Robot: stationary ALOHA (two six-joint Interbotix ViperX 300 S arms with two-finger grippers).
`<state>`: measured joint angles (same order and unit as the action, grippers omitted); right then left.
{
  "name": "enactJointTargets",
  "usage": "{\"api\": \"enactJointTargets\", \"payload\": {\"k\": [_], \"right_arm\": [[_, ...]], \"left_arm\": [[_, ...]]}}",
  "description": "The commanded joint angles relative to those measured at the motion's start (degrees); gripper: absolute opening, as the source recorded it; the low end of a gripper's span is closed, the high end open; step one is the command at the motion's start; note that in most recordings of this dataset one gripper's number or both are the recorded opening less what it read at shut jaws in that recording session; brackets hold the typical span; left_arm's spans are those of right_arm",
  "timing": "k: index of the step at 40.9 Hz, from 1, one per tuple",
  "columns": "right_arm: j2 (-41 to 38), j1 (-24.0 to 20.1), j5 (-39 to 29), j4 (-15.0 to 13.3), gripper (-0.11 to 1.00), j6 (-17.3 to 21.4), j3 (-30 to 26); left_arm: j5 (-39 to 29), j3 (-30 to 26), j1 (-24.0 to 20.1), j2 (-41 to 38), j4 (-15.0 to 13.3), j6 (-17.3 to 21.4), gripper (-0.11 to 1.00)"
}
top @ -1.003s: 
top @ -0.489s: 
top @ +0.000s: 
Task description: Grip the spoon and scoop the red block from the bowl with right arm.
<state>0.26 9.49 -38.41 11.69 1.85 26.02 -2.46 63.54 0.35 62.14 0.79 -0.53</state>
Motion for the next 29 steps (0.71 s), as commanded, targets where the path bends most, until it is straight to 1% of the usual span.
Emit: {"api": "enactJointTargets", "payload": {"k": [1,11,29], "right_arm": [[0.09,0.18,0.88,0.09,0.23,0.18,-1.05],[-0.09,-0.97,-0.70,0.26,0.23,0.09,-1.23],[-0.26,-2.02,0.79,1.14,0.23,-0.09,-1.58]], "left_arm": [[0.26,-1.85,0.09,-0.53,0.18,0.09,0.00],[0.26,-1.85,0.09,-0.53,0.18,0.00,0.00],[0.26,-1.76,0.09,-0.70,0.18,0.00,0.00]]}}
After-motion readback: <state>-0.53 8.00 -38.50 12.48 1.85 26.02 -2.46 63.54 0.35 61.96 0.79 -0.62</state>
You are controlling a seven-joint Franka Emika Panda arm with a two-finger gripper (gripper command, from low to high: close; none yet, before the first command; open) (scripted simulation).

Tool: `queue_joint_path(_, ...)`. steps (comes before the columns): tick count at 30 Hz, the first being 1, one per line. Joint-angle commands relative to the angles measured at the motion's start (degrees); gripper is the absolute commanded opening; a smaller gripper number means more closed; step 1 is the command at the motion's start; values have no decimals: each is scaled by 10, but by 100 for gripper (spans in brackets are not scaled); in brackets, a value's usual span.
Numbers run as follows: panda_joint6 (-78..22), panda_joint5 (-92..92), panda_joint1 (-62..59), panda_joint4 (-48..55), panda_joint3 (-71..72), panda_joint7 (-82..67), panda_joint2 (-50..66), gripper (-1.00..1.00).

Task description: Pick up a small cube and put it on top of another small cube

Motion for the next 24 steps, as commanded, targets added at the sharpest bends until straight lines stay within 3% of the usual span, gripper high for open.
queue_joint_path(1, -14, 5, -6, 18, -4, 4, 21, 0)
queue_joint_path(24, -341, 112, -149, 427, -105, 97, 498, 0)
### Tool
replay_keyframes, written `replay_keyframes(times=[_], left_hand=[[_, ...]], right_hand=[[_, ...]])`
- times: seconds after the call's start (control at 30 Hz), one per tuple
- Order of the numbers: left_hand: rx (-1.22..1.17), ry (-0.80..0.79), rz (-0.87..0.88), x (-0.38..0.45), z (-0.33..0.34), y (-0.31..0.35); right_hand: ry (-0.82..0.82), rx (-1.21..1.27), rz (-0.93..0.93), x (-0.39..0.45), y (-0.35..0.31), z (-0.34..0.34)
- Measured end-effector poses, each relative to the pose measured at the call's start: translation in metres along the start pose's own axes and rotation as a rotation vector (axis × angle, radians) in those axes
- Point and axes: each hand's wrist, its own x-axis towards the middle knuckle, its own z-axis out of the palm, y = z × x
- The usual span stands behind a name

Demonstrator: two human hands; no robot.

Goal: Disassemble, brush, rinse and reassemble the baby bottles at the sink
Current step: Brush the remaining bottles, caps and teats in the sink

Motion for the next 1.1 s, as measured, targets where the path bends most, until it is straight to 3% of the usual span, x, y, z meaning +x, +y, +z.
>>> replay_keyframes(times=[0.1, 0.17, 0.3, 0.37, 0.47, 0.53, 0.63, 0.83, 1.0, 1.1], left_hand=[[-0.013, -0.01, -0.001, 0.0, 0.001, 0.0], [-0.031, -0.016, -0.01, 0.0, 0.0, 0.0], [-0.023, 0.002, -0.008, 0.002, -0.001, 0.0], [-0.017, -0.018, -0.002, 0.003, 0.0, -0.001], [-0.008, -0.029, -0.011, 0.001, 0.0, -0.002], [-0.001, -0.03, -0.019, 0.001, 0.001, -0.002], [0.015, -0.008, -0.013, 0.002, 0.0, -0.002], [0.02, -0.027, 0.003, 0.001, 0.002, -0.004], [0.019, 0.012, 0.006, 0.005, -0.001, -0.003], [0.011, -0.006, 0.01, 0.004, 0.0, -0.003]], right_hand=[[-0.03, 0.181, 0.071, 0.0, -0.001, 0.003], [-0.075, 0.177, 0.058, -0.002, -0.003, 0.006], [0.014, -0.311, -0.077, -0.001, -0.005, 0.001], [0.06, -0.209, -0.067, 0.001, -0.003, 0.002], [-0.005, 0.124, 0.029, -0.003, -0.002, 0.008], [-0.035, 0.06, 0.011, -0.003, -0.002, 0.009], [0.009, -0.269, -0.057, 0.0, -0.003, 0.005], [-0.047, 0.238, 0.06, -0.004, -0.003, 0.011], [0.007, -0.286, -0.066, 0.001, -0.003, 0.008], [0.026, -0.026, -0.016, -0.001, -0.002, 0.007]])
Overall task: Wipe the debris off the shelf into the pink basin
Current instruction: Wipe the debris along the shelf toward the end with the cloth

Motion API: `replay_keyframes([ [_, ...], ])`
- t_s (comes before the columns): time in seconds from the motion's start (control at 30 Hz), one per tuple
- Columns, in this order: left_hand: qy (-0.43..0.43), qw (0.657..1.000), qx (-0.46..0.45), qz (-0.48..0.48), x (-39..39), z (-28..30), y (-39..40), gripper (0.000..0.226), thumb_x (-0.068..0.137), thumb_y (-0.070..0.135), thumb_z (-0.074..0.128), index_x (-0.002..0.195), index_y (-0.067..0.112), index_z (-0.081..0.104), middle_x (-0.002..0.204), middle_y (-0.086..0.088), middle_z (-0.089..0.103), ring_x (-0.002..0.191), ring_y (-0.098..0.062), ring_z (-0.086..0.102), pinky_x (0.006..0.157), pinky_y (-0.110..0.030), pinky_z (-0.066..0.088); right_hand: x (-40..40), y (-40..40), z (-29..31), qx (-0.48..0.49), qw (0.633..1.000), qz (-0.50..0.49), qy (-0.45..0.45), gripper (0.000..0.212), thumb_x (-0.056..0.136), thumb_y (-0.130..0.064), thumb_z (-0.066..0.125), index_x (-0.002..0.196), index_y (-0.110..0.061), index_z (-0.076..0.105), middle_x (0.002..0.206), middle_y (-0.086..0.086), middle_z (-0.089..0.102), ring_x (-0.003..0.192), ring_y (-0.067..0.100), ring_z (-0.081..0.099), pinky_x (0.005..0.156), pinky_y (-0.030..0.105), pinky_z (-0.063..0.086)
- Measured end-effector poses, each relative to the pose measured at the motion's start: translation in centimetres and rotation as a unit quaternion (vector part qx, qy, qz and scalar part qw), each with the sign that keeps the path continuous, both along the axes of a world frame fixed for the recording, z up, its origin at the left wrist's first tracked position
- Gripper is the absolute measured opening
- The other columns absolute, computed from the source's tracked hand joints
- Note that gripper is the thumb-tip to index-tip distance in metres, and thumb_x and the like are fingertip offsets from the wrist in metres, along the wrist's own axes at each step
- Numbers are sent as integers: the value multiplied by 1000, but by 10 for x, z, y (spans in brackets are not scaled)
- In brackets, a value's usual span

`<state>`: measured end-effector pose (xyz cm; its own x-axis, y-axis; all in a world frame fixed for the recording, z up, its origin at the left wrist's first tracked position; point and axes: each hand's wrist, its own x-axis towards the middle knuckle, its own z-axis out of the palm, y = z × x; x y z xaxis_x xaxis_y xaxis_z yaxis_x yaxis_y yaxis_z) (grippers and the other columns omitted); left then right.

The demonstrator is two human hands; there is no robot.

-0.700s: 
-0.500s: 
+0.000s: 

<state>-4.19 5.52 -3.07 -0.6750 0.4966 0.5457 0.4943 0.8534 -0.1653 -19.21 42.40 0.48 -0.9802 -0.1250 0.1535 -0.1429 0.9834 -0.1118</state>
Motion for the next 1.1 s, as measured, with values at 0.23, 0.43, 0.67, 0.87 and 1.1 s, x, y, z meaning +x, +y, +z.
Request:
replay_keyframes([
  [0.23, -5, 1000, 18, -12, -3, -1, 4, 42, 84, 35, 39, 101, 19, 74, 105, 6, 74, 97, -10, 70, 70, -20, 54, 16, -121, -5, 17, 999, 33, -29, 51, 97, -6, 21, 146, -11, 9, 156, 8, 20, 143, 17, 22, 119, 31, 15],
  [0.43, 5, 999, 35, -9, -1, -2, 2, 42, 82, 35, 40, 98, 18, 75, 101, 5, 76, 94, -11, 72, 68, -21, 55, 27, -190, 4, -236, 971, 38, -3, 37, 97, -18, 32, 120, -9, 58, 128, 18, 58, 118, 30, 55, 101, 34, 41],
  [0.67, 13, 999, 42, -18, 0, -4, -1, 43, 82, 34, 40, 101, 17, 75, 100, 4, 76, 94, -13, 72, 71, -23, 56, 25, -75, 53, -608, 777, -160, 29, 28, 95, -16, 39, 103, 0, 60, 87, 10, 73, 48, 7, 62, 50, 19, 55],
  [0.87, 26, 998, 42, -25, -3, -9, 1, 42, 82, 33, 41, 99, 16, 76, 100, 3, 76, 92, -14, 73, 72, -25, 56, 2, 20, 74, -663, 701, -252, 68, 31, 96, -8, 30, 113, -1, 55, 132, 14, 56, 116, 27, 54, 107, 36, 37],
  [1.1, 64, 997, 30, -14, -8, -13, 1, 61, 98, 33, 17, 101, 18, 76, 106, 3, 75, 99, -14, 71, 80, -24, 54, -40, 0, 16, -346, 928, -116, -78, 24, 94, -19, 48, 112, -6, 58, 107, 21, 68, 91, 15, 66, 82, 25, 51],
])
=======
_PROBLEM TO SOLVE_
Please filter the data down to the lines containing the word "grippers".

_WRITTEN RESPONSE_
Robot: stationary ALOHA (two six-joint Interbotix ViperX 300 S arms with two-finger grippers).
`<state>`: measured joint angles (same order and unit as the action, grippers omitted); right then left.
`<state>`: measured end-effector pose (xyz cm; its own x-axis, y-axis; all in a world frame fixed for the recording, z up, its origin at the left wrist's first tracked position; point and axes: each hand's wrist, its own x-axis towards the middle knuckle, its own z-axis out of the palm, y = z × x; x y z xaxis_x xaxis_y xaxis_z yaxis_x yaxis_y yaxis_z) (grippers and the other columns omitted); left then right.

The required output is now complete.